Step 3.7 Flash is best for high-volume, latency-sensitive tasks like chatbots, routing, drafting, and lightweight reasoning where speed and cost matter most.
-
What is the context window of Step 3.7 Flash?
Step 3.7 Flash supports context windows up to 16K tokens, suitable for long conversations or moderately sized documents.
-
How fast is Step 3.7 Flash in terms of latency?
Step 3.7 Flash is designed for low-latency responses, typically returning first tokens quickly enough for real-time interactive applications.
-
What modalities does Step 3.7 Flash support?
Step 3.7 Flash currently supports text-in, text-out interactions and does not natively process images, audio, or video.
-
How do I call Step 3.7 Flash via LLM.API?
Use the LLM.API chat or completions endpoint and set the model parameter to "stepfun/step-3.7-flash" with your LLM.API key.
-
How is pricing for Step 3.7 Flash handled on LLM.API?
Pricing for Step 3.7 Flash is metered per input and output token by LLM.API, with rates listed in your LLM.API dashboard and pricing page.
-
How does Step 3.7 Flash compare to more capable StepFun models?

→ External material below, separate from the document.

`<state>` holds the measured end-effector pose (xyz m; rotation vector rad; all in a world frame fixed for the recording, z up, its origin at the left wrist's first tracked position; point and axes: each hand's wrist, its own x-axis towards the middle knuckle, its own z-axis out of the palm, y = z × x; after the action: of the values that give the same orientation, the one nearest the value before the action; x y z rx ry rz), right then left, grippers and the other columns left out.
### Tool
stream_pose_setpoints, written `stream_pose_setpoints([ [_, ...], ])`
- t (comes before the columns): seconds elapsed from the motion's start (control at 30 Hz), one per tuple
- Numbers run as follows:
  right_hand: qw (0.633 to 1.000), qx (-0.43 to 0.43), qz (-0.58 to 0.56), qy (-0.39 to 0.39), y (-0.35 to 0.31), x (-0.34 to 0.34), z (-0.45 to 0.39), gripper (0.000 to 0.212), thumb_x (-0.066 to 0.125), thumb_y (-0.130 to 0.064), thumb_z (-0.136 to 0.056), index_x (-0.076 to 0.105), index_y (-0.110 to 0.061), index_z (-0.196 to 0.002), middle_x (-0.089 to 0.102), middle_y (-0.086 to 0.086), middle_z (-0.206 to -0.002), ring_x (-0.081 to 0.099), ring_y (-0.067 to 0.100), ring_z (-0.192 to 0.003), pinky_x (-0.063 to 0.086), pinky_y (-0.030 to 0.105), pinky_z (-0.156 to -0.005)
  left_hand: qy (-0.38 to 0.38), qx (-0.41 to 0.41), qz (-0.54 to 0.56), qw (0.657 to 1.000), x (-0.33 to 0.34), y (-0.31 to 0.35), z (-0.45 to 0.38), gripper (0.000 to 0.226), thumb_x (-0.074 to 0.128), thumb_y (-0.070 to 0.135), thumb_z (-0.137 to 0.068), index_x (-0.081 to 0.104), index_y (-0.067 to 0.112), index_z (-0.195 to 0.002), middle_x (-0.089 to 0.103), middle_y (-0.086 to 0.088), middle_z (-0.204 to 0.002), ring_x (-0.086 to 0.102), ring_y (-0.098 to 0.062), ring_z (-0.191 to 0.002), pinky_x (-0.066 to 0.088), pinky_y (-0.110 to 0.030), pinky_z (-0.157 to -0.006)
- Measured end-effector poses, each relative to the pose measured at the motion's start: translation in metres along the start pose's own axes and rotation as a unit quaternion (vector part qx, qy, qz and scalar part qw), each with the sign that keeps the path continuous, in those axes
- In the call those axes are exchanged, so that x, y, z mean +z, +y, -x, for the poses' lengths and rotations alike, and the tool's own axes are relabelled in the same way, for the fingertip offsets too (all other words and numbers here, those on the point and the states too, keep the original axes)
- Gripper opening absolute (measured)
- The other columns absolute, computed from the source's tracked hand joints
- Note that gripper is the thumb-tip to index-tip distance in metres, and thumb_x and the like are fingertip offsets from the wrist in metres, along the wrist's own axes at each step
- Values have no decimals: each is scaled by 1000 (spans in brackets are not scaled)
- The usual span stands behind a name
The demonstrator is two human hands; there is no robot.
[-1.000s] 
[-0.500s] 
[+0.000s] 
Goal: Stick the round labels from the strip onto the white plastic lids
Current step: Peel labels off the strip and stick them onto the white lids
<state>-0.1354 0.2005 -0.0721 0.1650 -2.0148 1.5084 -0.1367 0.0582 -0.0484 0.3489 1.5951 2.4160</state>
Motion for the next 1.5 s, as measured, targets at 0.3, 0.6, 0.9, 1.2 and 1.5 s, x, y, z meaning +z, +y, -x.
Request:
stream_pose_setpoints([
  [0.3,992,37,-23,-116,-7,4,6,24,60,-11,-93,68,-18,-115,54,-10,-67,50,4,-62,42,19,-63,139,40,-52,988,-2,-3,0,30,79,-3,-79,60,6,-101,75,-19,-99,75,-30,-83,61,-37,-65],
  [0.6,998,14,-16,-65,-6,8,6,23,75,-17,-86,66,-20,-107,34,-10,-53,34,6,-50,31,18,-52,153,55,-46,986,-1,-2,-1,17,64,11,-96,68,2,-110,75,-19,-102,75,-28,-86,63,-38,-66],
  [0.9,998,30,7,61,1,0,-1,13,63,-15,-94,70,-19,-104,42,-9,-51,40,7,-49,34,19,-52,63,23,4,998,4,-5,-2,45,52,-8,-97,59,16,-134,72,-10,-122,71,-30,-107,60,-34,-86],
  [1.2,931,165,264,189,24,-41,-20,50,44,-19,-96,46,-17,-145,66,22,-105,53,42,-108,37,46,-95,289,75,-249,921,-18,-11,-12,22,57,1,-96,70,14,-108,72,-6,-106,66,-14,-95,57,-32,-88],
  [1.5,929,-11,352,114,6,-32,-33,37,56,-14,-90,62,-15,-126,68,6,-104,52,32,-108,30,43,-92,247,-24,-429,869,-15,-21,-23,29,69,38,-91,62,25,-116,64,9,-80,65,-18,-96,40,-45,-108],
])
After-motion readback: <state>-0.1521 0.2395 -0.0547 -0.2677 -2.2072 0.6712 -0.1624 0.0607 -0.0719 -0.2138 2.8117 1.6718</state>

Compared to larger StepFun models, Step 3.7 Flash is cheaper and faster but offers weaker reasoning, coding, and complex instruction-following.
-
Can I use Step 3.7 Flash for code generation?
Step 3.7 Flash can generate and edit code for straightforward tasks, but complex, critical coding workloads should use a more capable model.
-
What are the main limitations of Step 3.7 Flash?
Step 3.7 Flash may hallucinate facts, struggle with intricate multi-step reasoning, and is not suitable for safety-critical or compliance-sensitive decisions.